W ocenie Merkel Polska i Niemcy w kwestiach spraw unijnych mają takie same wyobrażenie co do wspólnego rynku, unii energetycznej, obronności czy zabezpieczenia granic.
- Być może są też pewne wyobrażenia idące w kierunku zmian traktatowych. W tym zakresie będę opowiadać się za tym, byśmy byli ostrożni - zaznaczyła. W ocenie Merkel może być tak, że będziemy mieli 27 różnych wyobrażeń, swoje postulaty może też przedstawić Parlament Europejski i Komisja Europejska. Kanclerz sugerowała, że można też wiele zmienić nie zmieniając traktatów, np. w kwestiach kompetencji Komisji Europejskiej czy wzmocnienia parlamentów narodowych.
Europa dwóch prędkości
Pytana, czy jest zwolenniczką Europy "dwóch prędkości", Merkel odparła, że już dzisiaj są państwa członkowskie, które są w strefie euro, podczas gdy inne państwa w tym nie uczestniczą, podobna jest sytuacja w przypadku strefy Schengen. - Oznacza to, że mamy tutaj różne sytuacje i traktaty przewidują scenariusz wzmacniania współpracy - zauważyła. - Każde państwo członkowskie powinno mieć możliwość podejmowania współpracy na nowym polu, ale nie może być tak, że są jakieś ekskluzywne kluby, do których inni nie mogą się dołączyć - mówiła Merkel.
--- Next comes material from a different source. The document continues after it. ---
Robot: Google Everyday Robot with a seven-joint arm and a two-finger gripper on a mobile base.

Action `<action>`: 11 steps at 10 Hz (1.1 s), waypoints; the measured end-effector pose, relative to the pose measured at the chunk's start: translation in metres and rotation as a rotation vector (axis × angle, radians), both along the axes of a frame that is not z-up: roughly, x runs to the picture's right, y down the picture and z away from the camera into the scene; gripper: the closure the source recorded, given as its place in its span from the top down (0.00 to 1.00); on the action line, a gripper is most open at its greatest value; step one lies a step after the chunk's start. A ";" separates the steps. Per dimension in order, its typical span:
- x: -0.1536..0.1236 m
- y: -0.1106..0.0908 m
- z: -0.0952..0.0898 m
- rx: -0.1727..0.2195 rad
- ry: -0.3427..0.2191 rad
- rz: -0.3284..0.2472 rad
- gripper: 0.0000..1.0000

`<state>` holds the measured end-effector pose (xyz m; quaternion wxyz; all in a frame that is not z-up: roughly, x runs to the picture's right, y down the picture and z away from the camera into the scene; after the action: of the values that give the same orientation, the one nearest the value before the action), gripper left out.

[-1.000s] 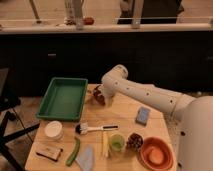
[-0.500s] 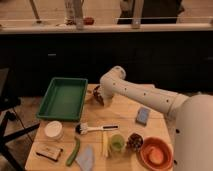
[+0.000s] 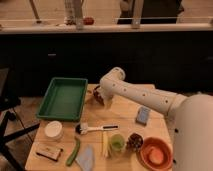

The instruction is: Place fork in table surface

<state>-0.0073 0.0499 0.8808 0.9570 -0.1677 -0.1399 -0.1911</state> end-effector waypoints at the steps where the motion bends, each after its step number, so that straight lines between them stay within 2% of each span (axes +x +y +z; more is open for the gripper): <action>1: 0.002 -0.014 -0.006 0.028 0.005 0.002 0.80; 4: 0.001 -0.047 -0.016 0.112 0.000 0.008 0.80; 7: 0.000 -0.063 -0.006 0.184 -0.040 0.038 0.80; 11: -0.005 -0.074 0.010 0.219 -0.081 0.053 0.80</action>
<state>-0.0126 -0.0241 0.8906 0.9679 -0.0504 -0.1611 -0.1864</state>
Jak zaznaczyła, traktaty przewidują również sytuację, gdy dany kraj nie chce uczestniczyć we współpracy w określonym obszarze. - Taka możliwość też powinna być - podkreśliła kanclerz.
Wspólne projekty
Jako "znak" współpracy Polski i Niemiec Merkel określiła wspólny projekt budowy szkoły w Libanie. Podkreśliła, że to jeden ze sposobów zwalczania przyczyn uchodźctwa.
Przyszłość UE będzie tematem drugiego spotkania premier Szydło z kanclerz Merkel podczas kolacji w Łazienkach Królewskich, która zwieńczy wizytę niemieckiej kanclerz w Warszawie.
Według premier tematem pierwszego spotkania szefowych obu rządów była m.in. współpraca gospodarcza. - Dla polskiej gospodarki bardzo ważne jest, że angażują się na naszym rynku firmy niemieckie - powiedziała Szydło. Wyraziła nadzieję, że "klimat, który polski rząd wprowadza dla przedsiębiorczości w ramach strategicznego dla rządu Planu Odpowiedzialnego Rozwoju, pozwoli na to, że kolejne firmy będą znajdowały tutaj możliwość rozwoju".
REKLAMA
Kościom niezgodny Nord Stream2
Tematem rozmowy była również energetyka, w tym unijna polityka klimatyczna. - Podkreśliłam w naszej rozmowie, że dla Polski nie do zaakceptowania jest realizacja inwestycji Nord Stream2 - poinformowała premier.
- Podkreśliłam również, że Polska jest otwarta na rozmowę o ambitnej polityce klimatycznej w Unii, ale z uwzględnieniem tego miksu energetycznego, który dla każdego kraju jest najbardziej odpowiadający - zaznaczyła. Szydło i Merkel wspólnie poinformowały o powołaniu grupy roboczej, która będzie analizowała kwestie pakietu zimowego proponowanego przez Komisję Europejską.